Your assignment
All pictures are to be excluded when the data below is output verbatim.

┌──

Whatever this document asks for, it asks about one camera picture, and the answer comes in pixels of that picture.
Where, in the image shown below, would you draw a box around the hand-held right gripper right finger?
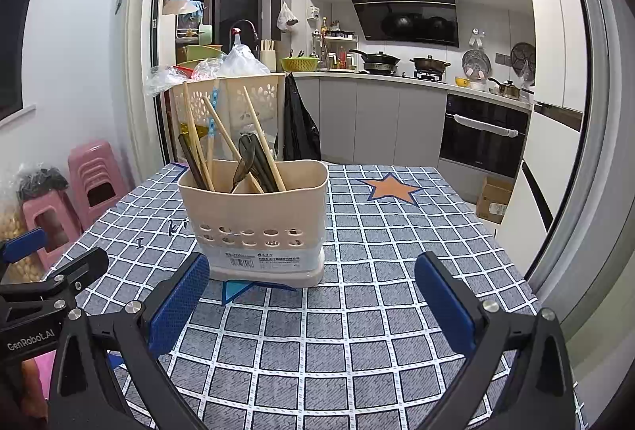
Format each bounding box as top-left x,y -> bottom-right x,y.
414,251 -> 579,430

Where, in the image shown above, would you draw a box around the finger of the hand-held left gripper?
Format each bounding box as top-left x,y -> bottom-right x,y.
0,248 -> 110,318
0,228 -> 49,265

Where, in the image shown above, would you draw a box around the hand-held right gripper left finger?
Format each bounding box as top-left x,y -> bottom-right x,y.
47,253 -> 212,430

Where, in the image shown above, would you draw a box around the beige plastic utensil holder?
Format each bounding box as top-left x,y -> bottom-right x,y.
177,159 -> 329,286

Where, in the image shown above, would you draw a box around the black handled utensil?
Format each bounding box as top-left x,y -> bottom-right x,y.
191,147 -> 212,192

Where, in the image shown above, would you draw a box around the black handled fork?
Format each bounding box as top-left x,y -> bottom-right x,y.
177,132 -> 202,188

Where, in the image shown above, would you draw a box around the steel spoon black handle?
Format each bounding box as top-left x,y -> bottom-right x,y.
231,134 -> 257,193
250,135 -> 276,193

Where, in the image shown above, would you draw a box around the plain wooden chopstick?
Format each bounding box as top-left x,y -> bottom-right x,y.
202,95 -> 265,194
241,86 -> 287,192
181,82 -> 216,192

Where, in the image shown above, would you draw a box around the bag of pale yellow balls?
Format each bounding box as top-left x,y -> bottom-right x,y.
0,197 -> 48,284

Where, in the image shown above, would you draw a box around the pink plastic stool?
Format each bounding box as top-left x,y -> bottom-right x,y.
67,140 -> 131,217
22,192 -> 83,269

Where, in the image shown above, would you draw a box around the black plastic bag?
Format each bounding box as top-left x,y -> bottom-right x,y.
15,165 -> 70,203

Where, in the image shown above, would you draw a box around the grey checked star tablecloth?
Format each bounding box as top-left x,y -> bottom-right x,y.
47,162 -> 589,430

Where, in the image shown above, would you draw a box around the cardboard box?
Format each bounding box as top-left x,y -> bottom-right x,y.
475,176 -> 515,223

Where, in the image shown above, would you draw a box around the black built-in oven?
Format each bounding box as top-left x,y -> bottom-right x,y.
439,94 -> 531,180

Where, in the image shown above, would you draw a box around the grey lower kitchen cabinets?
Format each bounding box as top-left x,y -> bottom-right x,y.
292,75 -> 447,168

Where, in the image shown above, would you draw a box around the clear crumpled plastic bag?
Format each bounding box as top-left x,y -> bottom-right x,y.
144,64 -> 192,96

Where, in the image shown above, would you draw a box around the black garment on basket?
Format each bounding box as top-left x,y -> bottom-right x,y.
284,73 -> 322,161

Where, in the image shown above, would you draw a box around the sliding glass door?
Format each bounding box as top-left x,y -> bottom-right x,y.
526,0 -> 635,336

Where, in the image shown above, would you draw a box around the cream perforated plastic basket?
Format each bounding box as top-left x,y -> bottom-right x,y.
169,73 -> 289,163

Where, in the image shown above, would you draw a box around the small steel pot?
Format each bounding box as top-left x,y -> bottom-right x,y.
489,78 -> 534,101

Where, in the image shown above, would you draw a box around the dark pan with lid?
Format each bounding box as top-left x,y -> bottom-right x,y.
409,54 -> 452,76

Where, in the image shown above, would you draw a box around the round metal steamer rack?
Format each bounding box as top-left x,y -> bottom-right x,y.
461,49 -> 492,81

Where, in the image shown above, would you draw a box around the green plastic basin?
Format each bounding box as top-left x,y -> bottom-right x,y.
181,44 -> 224,64

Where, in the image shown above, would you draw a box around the black wok with lid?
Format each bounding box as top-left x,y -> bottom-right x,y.
348,49 -> 402,75

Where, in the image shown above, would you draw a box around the round dark hanging trivet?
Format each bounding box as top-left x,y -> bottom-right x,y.
510,42 -> 537,76

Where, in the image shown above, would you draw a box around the green colander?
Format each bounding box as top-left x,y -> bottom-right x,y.
281,56 -> 321,73

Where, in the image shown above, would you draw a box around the spice rack with bottles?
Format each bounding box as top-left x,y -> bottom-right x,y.
312,16 -> 359,70

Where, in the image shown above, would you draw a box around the black kitchen faucet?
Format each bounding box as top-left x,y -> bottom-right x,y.
229,19 -> 260,51

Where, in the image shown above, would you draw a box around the black range hood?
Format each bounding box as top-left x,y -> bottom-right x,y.
346,0 -> 460,47

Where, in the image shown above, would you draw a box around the white hanging plastic bag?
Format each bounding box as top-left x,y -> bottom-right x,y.
276,2 -> 300,33

└──

Your response
Whatever this document asks for, it asks about one camera picture, and the answer comes in pixels of that picture.
Where, in the image shown below, would you draw a box around the hand-held right gripper right finger?
Format each bounding box as top-left x,y -> bottom-right x,y.
414,251 -> 579,430

Where, in the image shown above, would you draw a box around the finger of the hand-held left gripper?
Format each bounding box as top-left x,y -> bottom-right x,y.
0,248 -> 110,318
0,228 -> 49,265

Where, in the image shown above, would you draw a box around the hand-held right gripper left finger?
Format each bounding box as top-left x,y -> bottom-right x,y.
47,253 -> 212,430

Where, in the image shown above, would you draw a box around the beige plastic utensil holder?
Format each bounding box as top-left x,y -> bottom-right x,y.
177,159 -> 329,286

Where, in the image shown above, would you draw a box around the black handled utensil?
Format each bounding box as top-left x,y -> bottom-right x,y.
191,147 -> 212,192

Where, in the image shown above, would you draw a box around the black handled fork?
Format each bounding box as top-left x,y -> bottom-right x,y.
177,132 -> 202,188

Where, in the image shown above, would you draw a box around the steel spoon black handle?
Format each bounding box as top-left x,y -> bottom-right x,y.
231,134 -> 257,193
250,135 -> 276,193

Where, in the image shown above, would you draw a box around the plain wooden chopstick?
Format each bounding box as top-left x,y -> bottom-right x,y.
202,95 -> 265,194
241,86 -> 287,192
181,82 -> 216,192

Where, in the image shown above, would you draw a box around the bag of pale yellow balls?
Format each bounding box as top-left x,y -> bottom-right x,y.
0,197 -> 48,284

Where, in the image shown above, would you draw a box around the pink plastic stool?
Format each bounding box as top-left x,y -> bottom-right x,y.
67,140 -> 131,217
22,192 -> 83,269

Where, in the image shown above, would you draw a box around the black plastic bag?
Format each bounding box as top-left x,y -> bottom-right x,y.
15,165 -> 70,203

Where, in the image shown above, would you draw a box around the grey checked star tablecloth?
Format each bounding box as top-left x,y -> bottom-right x,y.
47,162 -> 589,430

Where, in the image shown above, would you draw a box around the cardboard box?
Format each bounding box as top-left x,y -> bottom-right x,y.
475,176 -> 515,223

Where, in the image shown above, would you draw a box around the black built-in oven?
Format each bounding box as top-left x,y -> bottom-right x,y.
439,94 -> 531,180

Where, in the image shown above, would you draw a box around the grey lower kitchen cabinets?
Format each bounding box as top-left x,y -> bottom-right x,y.
292,75 -> 447,168

Where, in the image shown above, would you draw a box around the clear crumpled plastic bag?
Format each bounding box as top-left x,y -> bottom-right x,y.
144,64 -> 192,96

Where, in the image shown above, would you draw a box around the black garment on basket?
Format each bounding box as top-left x,y -> bottom-right x,y.
284,73 -> 322,161

Where, in the image shown above, would you draw a box around the sliding glass door?
Format each bounding box as top-left x,y -> bottom-right x,y.
526,0 -> 635,336

Where, in the image shown above, would you draw a box around the cream perforated plastic basket?
Format each bounding box as top-left x,y -> bottom-right x,y.
169,73 -> 289,163

Where, in the image shown above, would you draw a box around the small steel pot?
Format each bounding box as top-left x,y -> bottom-right x,y.
489,78 -> 534,101

Where, in the image shown above, would you draw a box around the dark pan with lid?
Format each bounding box as top-left x,y -> bottom-right x,y.
409,54 -> 452,76

Where, in the image shown above, would you draw a box around the round metal steamer rack?
Format each bounding box as top-left x,y -> bottom-right x,y.
461,49 -> 492,81

Where, in the image shown above, would you draw a box around the green plastic basin?
Format each bounding box as top-left x,y -> bottom-right x,y.
181,44 -> 224,64

Where, in the image shown above, would you draw a box around the black wok with lid?
Format each bounding box as top-left x,y -> bottom-right x,y.
348,49 -> 402,75

Where, in the image shown above, would you draw a box around the round dark hanging trivet?
Format each bounding box as top-left x,y -> bottom-right x,y.
510,42 -> 537,76

Where, in the image shown above, would you draw a box around the green colander?
Format each bounding box as top-left x,y -> bottom-right x,y.
281,56 -> 321,73

Where, in the image shown above, would you draw a box around the spice rack with bottles?
Format each bounding box as top-left x,y -> bottom-right x,y.
312,16 -> 359,70

Where, in the image shown above, would you draw a box around the black kitchen faucet?
Format each bounding box as top-left x,y -> bottom-right x,y.
229,19 -> 260,51

Where, in the image shown above, would you draw a box around the black range hood?
Format each bounding box as top-left x,y -> bottom-right x,y.
346,0 -> 460,47

Where, in the image shown above, would you draw a box around the white hanging plastic bag?
Format each bounding box as top-left x,y -> bottom-right x,y.
276,2 -> 300,33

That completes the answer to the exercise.